3. Monitoring is key: watch your saml tokens for weirdness. If you see a sudden spike in failed assertions, it might not be a bug—it could be a credential stuffing attempt.

Post-Implementation: Surviving the Security Audit

So you finally got the saml flow working and the sales team is happy, but now the real fun starts. You've got a security audit coming up and some giant bank wants to know if your auth is actually "enterprise-grade" or just a pile of xml hacks.

First thing is mfa. Even if your app doesn't have a native mfa prompt, you should be enforcing it at the idp level. The beauty of saml is that you offload the "how" of auth to the customer. If they use hardware keys or biometrics, that's their business—you just need to make sure the assertion proves it happened.

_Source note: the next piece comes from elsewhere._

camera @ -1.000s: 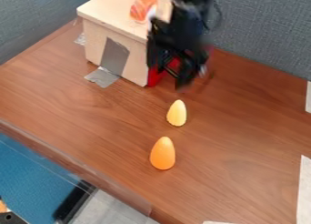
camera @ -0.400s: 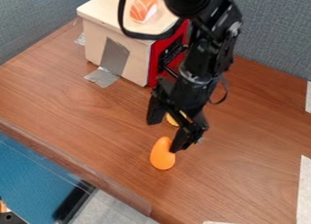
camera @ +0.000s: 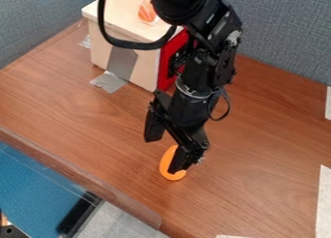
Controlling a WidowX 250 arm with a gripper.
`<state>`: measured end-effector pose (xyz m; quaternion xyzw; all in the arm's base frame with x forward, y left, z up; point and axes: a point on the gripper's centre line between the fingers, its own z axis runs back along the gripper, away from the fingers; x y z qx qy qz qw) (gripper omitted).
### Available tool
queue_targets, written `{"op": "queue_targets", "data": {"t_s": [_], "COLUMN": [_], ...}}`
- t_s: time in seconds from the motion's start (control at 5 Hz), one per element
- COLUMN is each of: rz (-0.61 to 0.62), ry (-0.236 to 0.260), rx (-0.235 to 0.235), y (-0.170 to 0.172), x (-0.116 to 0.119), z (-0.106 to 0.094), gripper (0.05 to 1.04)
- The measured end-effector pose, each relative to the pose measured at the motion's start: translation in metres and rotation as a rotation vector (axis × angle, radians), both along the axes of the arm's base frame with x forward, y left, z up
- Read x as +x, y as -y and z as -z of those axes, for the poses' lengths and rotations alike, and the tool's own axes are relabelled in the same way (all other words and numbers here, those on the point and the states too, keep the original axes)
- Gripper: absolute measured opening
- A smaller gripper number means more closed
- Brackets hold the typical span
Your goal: Move the object away from each other
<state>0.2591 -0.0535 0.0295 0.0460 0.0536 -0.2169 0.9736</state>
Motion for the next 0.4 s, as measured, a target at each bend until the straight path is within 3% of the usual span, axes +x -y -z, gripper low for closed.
{"op": "queue_targets", "data": {"t_s": [0.4], "rz": [-0.015], "ry": [-0.026], "rx": [0.016], "y": [-0.0003], "x": [0.0124], "z": [0.0224], "gripper": [1.001]}}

• Auditing Assertions: Log everything. You should know exactly when a user logged in, which idp they used, and what attributes were passed.
• The Logout Problem: saml logout is notoriously flaky. To do it right, you need SLO (Single Logout). This requires a back-and-forth dance where the sp sends a request to the IdP, which then has to ping every other service the user is logged into to invalidate their sessions. It's so complex that many teams just skip it and use short session TTLs (Time To Live) instead.
• Trust Establishment: While the login flow is indirect (via the browser), you should use a metadata url for configuration. This is a direct, out-of-band way for your server to fetch the latest keys from the IdP. It's much better than manual uploads because it handles key rotation automatically.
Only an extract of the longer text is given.